All lines in the listing below from the one containing "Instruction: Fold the" through the last should be written out exactly, and only those.

### Raw data
----
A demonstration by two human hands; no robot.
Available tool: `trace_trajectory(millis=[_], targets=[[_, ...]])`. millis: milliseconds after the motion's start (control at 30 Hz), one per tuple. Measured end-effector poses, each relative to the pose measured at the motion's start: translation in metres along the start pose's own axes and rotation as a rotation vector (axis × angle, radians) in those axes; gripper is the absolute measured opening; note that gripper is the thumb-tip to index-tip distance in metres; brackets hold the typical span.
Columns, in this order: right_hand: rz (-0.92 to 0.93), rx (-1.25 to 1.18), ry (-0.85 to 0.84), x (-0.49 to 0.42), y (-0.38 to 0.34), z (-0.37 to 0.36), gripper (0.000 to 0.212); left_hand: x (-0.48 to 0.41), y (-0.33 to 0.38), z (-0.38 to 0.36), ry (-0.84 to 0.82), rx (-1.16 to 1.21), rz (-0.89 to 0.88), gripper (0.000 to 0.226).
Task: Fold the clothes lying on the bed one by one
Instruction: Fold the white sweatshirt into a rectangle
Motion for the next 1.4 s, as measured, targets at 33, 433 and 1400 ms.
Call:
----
### Task answer
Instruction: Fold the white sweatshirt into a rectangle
Motion for the next 1.4 s, as measured, targets at 33, 433 and 1400 ms.
Call:

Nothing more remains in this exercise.